*Your goal*: All lines in the material below that contain "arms" should be located and copied.

*Data*:
Segment Open

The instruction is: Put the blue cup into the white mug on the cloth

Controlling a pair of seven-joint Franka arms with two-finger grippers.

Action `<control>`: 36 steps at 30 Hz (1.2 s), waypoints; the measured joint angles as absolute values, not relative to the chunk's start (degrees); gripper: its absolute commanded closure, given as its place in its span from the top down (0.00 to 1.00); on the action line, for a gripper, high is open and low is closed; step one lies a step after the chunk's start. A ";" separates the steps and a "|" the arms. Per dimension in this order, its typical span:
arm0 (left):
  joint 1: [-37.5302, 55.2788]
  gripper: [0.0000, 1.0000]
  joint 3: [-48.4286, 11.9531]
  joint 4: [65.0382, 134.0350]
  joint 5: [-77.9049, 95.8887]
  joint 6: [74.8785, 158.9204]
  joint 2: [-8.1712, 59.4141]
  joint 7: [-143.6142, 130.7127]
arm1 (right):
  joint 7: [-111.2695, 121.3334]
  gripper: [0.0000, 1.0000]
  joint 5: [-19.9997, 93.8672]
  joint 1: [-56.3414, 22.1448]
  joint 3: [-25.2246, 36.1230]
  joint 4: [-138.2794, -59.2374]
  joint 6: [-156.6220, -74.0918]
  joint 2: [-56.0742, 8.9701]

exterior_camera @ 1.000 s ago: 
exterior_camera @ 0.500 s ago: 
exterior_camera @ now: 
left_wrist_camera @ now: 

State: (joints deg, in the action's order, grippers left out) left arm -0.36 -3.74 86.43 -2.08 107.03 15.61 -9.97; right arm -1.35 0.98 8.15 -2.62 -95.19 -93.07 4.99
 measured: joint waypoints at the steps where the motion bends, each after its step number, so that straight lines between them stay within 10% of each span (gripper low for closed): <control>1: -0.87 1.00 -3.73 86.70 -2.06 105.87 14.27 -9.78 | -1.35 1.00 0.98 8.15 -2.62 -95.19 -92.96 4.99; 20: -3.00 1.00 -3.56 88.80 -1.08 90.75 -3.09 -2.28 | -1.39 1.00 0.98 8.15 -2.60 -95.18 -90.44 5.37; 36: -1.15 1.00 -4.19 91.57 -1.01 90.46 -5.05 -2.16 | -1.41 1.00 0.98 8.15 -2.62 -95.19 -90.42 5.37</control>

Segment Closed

*Response*:
Controlling a pair of seven-joint Franka arms with two-finger grippers.
Action `<control>`: 36 steps at 30 Hz (1.2 s), waypoints; the measured joint angles as absolute values, not relative to the chunk's start (degrees); gripper: its absolute commanded closure, given as its place in its span from the top down (0.00 to 1.00); on the action line, for a gripper, high is open and low is closed; step one lies a step after the chunk's start. A ";" separates the steps and a "|" the arms. Per dimension in this order, its typical span:

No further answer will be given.